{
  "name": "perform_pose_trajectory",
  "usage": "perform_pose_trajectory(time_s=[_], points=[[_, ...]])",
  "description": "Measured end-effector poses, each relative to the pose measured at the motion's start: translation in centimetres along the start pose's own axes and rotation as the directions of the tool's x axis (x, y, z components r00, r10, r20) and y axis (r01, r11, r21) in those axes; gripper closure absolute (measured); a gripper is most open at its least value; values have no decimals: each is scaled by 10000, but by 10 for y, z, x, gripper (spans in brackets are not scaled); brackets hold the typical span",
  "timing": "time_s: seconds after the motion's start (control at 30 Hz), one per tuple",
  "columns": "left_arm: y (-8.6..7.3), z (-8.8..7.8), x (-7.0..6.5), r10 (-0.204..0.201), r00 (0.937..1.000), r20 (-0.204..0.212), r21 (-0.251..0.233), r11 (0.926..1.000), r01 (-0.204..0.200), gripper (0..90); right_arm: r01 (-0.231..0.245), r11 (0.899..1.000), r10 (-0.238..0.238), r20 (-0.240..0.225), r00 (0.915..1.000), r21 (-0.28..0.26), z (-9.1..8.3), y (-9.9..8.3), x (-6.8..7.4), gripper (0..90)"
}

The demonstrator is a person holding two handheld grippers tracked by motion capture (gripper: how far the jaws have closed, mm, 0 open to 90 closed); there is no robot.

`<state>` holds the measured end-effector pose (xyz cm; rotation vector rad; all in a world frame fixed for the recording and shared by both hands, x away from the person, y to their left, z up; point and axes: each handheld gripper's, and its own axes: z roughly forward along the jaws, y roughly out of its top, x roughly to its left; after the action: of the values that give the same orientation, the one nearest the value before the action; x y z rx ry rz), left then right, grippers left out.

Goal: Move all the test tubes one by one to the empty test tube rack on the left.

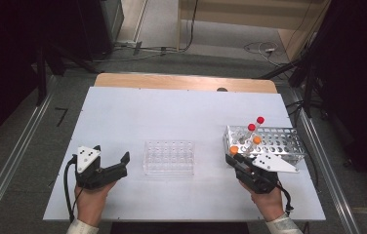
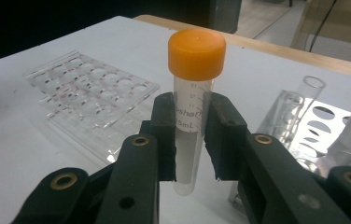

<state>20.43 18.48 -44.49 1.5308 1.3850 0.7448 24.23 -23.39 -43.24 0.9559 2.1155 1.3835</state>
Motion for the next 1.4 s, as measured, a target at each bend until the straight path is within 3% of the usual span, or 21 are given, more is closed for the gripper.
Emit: perform_pose_trajectory(time_s=[0.23,0.3,0.4,0.7,0.83,1.0,1.13,1.33,1.4], points=[[8,7,-30,511,9940,964,239,9983,-536,65,247,9994,-239,-342,9991,226,10,-1,11,719],[10,10,-36,390,9916,1234,312,9986,-432,66,282,9993,-271,-486,9985,226,12,0,14,719],[12,18,-47,509,9880,1456,511,9970,-589,72,239,9993,-217,-691,9974,305,16,-1,16,720],[16,33,-89,1014,9621,2532,572,9912,-1196,108,366,9985,-323,-986,9946,419,20,-2,23,719],[17,38,-107,1293,9478,2914,526,9872,-1509,122,448,9980,-396,-1098,9932,449,21,-2,26,719],[24,40,-127,1576,9238,3489,360,9828,-1812,137,664,9962,-595,-1166,9914,565,25,-3,31,719],[30,38,-139,1750,9035,3912,103,9809,-1944,166,780,9949,-702,-1177,9906,633,28,-3,34,719],[32,40,-159,2327,8726,4294,-110,9675,-2525,257,983,9923,-867,-1429,9859,759,34,-4,41,719],[32,42,-165,2380,8591,4530,-160,9657,-2591,283,997,9922,-880,-1451,9855,754,34,-4,41,719]])
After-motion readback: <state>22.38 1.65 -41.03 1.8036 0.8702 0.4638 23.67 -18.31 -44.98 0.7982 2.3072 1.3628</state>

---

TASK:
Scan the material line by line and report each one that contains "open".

ANSWER SPACE:
  "description": "Measured end-effector poses, each relative to the pose measured at the motion's start: translation in centimetres along the start pose's own axes and rotation as the directions of the tool's x axis (x, y, z components r00, r10, r20) and y axis (r01, r11, r21) in those axes; gripper closure absolute (measured); a gripper is most open at its least value; values have no decimals: each is scaled by 10000, but by 10 for y, z, x, gripper (spans in brackets are not scaled); brackets hold the typical span",
The demonstrator is a person holding two handheld grippers tracked by motion capture (gripper: how far the jaws have closed, mm, 0 open to 90 closed); there is no robot.

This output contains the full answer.